Michel Friedman confirme également le rôle important du débat, de l'argumentation et du questionnement dans le judaïsme. En même temps, cela contrasterait radicalement avec l’idée missionnaire du christianisme, la première « entreprise mondiale » qui a diffusé au monde pendant des siècles que ce sont les Juifs qui ont tué Jésus.

Il est presque dommage que le présentateur Pollatschek mette ensuite en jeu le conflit du Moyen-Orient. Si Israël est un espace sûr pour les Juifs, couvert par la culpabilité allemande et la « raison d’État », alors n’y a-t-il pas une « responsabilité allemande correspondante » également à l’égard des Palestiniens, déplacés et rendus sans abri par la création de l’État d’Israël ? Qu’est-ce qui n’a pas fonctionné alors que tant de personnes sont toujours apatrides alors qu’elles vivent à Berlin depuis des décennies ?

Populiste exploité par les ennemis de la démocratie

Habeck réagit de manière évasive, tandis que Friedman réagit avec une indignation pleine de ressentiment. Il en a assez du fait que la haine des Juifs en Allemagne soit toujours liée au conflit du Moyen-Orient. Cela a autant à voir avec les Juifs allemands que la guerre en Ukraine : « Je ne suis pas Israélien. Je pense aussi que le gouvernement israélien est une catastrophe – appeler à la destruction d’Israël est antisémite. » Sans compter que la région était sous mandat britannique en 1948.

Il demeure une constante terrible que, selon Friedman, les choses étrangères ne soient pas les bienvenues en Allemagne. L’étroitesse d’esprit allemande serait à son tour exploitée de manière populiste par les ennemis de la démocratie. Cela vaut également pour les musulmans : ce n'est que lorsque l'islam sera sérieusement considéré comme appartenant à l'Allemagne que la pratique religieuse islamique ne sera plus laissée à l'abri des prédicateurs haineux, d'Erdoğan ou du Ditib – ce qui constitue également un danger pour la démocratie.

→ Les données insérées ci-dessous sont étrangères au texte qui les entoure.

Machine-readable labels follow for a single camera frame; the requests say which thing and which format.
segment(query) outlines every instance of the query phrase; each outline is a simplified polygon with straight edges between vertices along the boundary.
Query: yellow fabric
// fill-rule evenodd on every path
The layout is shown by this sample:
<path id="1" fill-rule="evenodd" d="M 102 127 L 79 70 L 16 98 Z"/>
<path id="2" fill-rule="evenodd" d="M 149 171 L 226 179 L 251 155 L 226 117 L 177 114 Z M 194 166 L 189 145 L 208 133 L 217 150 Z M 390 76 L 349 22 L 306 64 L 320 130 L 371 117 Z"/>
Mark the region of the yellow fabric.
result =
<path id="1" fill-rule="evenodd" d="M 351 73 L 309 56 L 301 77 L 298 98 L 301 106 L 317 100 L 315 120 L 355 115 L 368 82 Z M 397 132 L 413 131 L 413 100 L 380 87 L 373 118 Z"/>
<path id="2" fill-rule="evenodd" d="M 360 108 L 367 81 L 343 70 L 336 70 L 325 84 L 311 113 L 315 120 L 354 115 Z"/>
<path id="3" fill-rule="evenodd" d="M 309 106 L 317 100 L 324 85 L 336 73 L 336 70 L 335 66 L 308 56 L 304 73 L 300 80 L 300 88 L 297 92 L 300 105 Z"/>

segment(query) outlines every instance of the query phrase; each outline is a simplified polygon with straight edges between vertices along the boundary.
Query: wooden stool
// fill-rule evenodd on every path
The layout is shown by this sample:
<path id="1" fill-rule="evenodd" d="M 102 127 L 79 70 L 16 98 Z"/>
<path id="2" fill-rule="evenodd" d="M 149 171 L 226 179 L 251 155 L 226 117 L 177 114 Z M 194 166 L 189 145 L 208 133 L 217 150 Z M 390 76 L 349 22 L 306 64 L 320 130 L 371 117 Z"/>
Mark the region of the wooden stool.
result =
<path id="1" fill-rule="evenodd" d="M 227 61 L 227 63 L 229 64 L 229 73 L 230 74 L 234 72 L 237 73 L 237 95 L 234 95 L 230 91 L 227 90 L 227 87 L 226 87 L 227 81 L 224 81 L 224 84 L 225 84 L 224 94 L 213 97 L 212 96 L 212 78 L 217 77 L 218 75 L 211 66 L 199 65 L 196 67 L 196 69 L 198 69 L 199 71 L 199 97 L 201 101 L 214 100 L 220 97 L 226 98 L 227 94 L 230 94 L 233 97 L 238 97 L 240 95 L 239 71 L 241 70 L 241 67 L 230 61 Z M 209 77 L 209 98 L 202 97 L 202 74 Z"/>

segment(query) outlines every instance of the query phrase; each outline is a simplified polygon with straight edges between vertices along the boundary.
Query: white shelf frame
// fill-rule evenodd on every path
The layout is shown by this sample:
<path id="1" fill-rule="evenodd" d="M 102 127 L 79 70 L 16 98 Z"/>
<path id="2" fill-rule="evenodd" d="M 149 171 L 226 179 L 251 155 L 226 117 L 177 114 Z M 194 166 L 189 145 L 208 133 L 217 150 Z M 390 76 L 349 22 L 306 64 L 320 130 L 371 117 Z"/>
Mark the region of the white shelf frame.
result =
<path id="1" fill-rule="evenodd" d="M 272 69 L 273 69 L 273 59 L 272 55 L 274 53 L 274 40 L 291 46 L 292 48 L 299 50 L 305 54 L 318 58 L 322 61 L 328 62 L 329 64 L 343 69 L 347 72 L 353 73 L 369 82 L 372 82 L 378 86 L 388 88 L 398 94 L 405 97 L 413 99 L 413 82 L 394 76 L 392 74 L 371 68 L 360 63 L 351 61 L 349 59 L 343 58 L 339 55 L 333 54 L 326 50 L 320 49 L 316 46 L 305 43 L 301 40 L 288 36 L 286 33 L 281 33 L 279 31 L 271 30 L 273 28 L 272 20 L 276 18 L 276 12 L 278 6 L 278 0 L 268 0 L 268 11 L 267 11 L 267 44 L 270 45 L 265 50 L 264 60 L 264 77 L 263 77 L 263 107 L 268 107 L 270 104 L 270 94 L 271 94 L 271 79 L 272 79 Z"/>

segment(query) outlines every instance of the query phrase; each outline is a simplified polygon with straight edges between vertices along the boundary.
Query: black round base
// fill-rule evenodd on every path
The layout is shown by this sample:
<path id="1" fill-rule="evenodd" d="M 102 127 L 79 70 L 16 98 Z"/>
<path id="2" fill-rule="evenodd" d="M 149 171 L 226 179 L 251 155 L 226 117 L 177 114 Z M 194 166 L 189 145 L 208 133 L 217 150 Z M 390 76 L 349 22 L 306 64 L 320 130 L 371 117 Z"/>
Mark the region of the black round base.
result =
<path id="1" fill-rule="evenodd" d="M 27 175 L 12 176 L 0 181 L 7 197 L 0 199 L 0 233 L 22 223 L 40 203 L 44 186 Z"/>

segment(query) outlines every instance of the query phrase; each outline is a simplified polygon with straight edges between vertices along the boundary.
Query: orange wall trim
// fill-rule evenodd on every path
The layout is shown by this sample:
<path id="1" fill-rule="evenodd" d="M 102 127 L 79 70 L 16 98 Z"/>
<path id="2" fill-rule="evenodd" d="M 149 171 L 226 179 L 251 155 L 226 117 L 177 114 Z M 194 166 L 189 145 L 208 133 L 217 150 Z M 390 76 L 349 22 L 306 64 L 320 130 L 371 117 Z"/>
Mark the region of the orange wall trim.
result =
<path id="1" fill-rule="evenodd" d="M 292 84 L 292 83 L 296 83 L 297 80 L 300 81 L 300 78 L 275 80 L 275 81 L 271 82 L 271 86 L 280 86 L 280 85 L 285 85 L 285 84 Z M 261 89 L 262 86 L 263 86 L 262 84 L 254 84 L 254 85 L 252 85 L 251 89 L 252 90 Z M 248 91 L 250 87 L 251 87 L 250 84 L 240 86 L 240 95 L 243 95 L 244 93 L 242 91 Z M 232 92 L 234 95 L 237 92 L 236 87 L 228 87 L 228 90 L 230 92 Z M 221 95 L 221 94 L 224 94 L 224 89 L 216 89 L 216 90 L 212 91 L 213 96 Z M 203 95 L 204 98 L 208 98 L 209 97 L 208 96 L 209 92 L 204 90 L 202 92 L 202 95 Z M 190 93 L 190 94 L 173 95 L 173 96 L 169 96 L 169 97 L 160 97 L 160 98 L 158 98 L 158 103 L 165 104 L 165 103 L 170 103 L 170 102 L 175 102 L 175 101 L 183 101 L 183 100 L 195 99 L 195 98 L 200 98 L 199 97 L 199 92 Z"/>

La soirée se transforme ainsi en un appel à l’empathie humaine et à un combat pour la démocratie face aux prévisions électorales de l’AfD. La France, par exemple, est en train de prouver qu'un droit à l'avortement peut être inscrit dans la Constitution, a déclaré Friedman : « Nous pouvons organiser des contre-mouvements, mais que nous le fassions ou non, cela ne dépend que de nous ». Le sémitisme ne vise pas seulement à protéger les Juifs. Ce sera non seulement plus difficile pour les Juifs si l’AfD gagne, mais aussi pour tous les peuples libres d’Allemagne.